Tuberous sclerosis

tuberous sclerosis is a rare, autosomal dominant hereditary disease with complete penetrance, which causes the formation of abnormal masses (non-cancerous tumors) in some organs of the body, such as: the retina, skin, lungs, kidneys and heart. Generally, it also usually affects the Central Nervous System (the spinal cord and the brain).

This disease is in a group of diseases called neurocutaneous syndromes. The brain lesions of the disease were first described in 1862 by Heinrich von Recklinghausen. Bourneville, years later, made public the anatomo-clinical manifestations. The name tuberous sclerosis is due to the growths produced in the brain, in the form of roots, which calcify with age and become hard.

It has a genetic appearance similar to lymphangioleiomyomatosis that almost exclusively affects fertile women. That is why this female disease has been divided into two types: one with sporadic disease and another with disease associated with tuberous sclerosis.

Epidemiology

Tuberous sclerosis occurs in people of different ethnic groups and of both sexes. Worldwide, it is claimed that there are about 1 to 2 million individuals, and it is believed to affect 1 in 6,000 newborns. In the US, there would be between 25,000 and 40,000 cases. The incidence has been estimated at less than 1 case per 100,000 person/year.

Etiology

Tube sclerosis.

Tuberous sclerosis is caused by mutations in two genes (TSC1 and TSC2). If one of the genes is affected, the disease can occur. The TSC1 gene is located on chromosome 9 and gives rise to a protein called hamartin. Unlike the TSC2 gene, which is located on chromosome 16 and causes the protein called tuberin. The TSC1 gene was found in 1997 and the TSC2 gene was discovered in 1993.

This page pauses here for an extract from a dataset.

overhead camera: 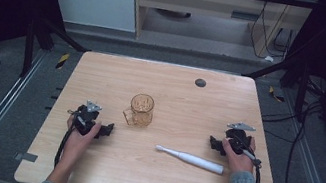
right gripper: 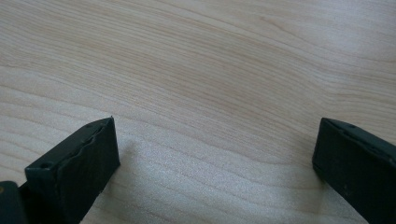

These proteins hamartin and tuberin are considered to be involved as tumor growth suppressors, regulating cell differentiation and proliferation in which nerve cells divide to give rise to new generations of cells with individual characteristics.

In recent years, it has been detected that the tuberous sclerosis gene is linked to the ABO blood group locus and to the c-abl oncogene (both located on the long arm of chromosome 9 (9 q 34).). More studies are needed to confirm more genetic loci, some already evidenced: 9q34, 16q13.3.

Clinical picture

Symptoms of tuberous sclerosis can present at birth. Although in some people the advancement of symptoms may occur later. There is variability in the degree of the disease, that is, some patients present a mild form of the disease, others may present severe disabilities. In rare cases, abnormal masses can be life-threatening. Both parents are not needed to transmit the mutation, with only one member it is enough for the child to suffer from the disease. Even so, in most patients Tuberous Sclerosis is caused by new mutations, so there is generally no family history of the disease, so the disease is obtained through a process called gonadal mosaicism (the mutation affects to a part of the gametes: ovules or spermatozoa).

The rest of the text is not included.